Da in der Gastronomie aufgrund strenger Hygienebestimmungen vielfach Vollei aus Tetrapacks verwendet wird, ist die Vermarktung des Fleisches hier einfacher - die Eier sind deutlich schwieriger zu vermarkten. Dies ist auch eine der Herausforderungen, denen sich die Betreiber der Mensa am Bildungscampus gegenübersehen würden: In der Gemeinschaftsverpflegung gibt es keine Möglichkeit, die rohen Eier des Zweiwerthuhns zu verarbeiten, diese müssten anderweitig genutzt oder verkauft werden. Da auch weitere Ressourcen wie Platz zur Verarbeitung der Hühner und vielfach auch geschultes Personal fehlen, haben die Studierenden hier über eine Modifikation des Angebots, z.B. die Wieder-Einführung eines Tagesgerichtes in der Mensa nachgedacht, um eine Realisierung zu ermöglichen. Auch die knappe Preiskalkulation stellt eine große Herausforderung dar – das Fleisch wäre im Vergleich zu den übrigen Gerichten teurer, könnte also nur selten angeboten werden. Möglicherweise ließe sich dies in Betriebskantinen von regionalen Firmen leichter umsetzen, die im Einkauf höchstwahrscheinlich flexibler agieren könnten. 

Fazit
Dies sind nur einige der Fragen und Herausforderungen, die die Sechstsemester zu lösen versuchten: Komplexe, erklärungsbedürftige Produkte wie Fleisch und Eier vom Zweiwerthuhn sind noch zu wenig bekannt, sie müssen dem Verbraucher (und selbstverständlich auch den Mitarbeitenden in Handel und Gastronomie) erklärt und nähergebracht werden.  Der Markt befindet sich erst in der Entstehung, so dass die Lieferketten noch nicht fest etabliert sind.
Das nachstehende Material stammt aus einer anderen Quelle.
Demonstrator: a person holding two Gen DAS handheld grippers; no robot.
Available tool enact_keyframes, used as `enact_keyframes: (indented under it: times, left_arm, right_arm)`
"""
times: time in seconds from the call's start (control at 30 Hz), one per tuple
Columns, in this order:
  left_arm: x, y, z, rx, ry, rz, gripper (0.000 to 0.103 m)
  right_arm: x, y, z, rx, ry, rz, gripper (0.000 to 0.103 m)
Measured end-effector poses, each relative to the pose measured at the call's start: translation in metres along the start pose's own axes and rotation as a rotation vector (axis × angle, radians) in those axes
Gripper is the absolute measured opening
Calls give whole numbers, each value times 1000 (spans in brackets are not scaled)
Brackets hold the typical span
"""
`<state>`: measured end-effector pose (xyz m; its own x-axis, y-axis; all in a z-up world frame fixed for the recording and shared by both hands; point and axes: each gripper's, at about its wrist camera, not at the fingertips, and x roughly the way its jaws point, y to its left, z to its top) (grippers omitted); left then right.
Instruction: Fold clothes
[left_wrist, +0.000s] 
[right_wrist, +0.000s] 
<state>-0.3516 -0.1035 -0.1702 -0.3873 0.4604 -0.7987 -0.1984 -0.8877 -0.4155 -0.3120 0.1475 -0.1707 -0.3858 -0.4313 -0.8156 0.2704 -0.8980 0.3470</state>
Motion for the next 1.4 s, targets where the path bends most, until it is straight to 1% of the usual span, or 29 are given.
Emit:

Produzenten und Verarbeiter (Schlachter) gehen ein nicht unerhebliches Risiko ein, wenn sie ihre Produktion ausweiten. 
Daher kommt der Kommunikation und dem Marketing eine wichtige Rolle zu: Werte wie Nachhaltigkeit, Tierwohl und Regionalität müssen den Akteuren und Verbrauchern vermittelt werden, um die gewünschte Akzeptanz und Zahlungsbereitschaft zu erreichen. Wer die Geschichte des Zweiwerthuhns kennt und Gelegenheit hatte, Fleisch und Eier zu genießen, der wird bewusster einkaufen und auch höhere Preise akzeptieren, so die Erwartung. 

Das Praxisprojekt mit den dual Studierenden, regionalen Betrieben und Händlern hat auf jeden Fall bereits Früchte getragen, ist sich Dr.in Beate Gebhardt sicher: „Im Rahmen des Seminars hatten etliche Akteure in der Region Gelegenheit, sich kennenzulernen und auszutauschen. Daher hoffen wir, die bestehenden Potentiale der leckeren Eier und des geschmackvollen Hühnerfleischs nutzen und ausbauen zu können. Möglicherweise lassen sich Produktionssteigerungen initiieren, so dass Fleisch und Eier der Zweiwerthühner weitere Marktanteile gewinnen werden.“

 

** Arbeitskreis Business Excellence and Sustainability Transformation: Der Arbeitskreis Business Excellence and Sustainability Transformation (BEST) am Fachgebiet Agrarmärkte der Universität Hohenheim befasst sich praxisorientiert mit der Exzellenz von Unternehmen und den dafür geeigneten Bewertungs- und Kommunikationsinstrumenten, die zu einer nachhaltigen Entwicklung beitragen können.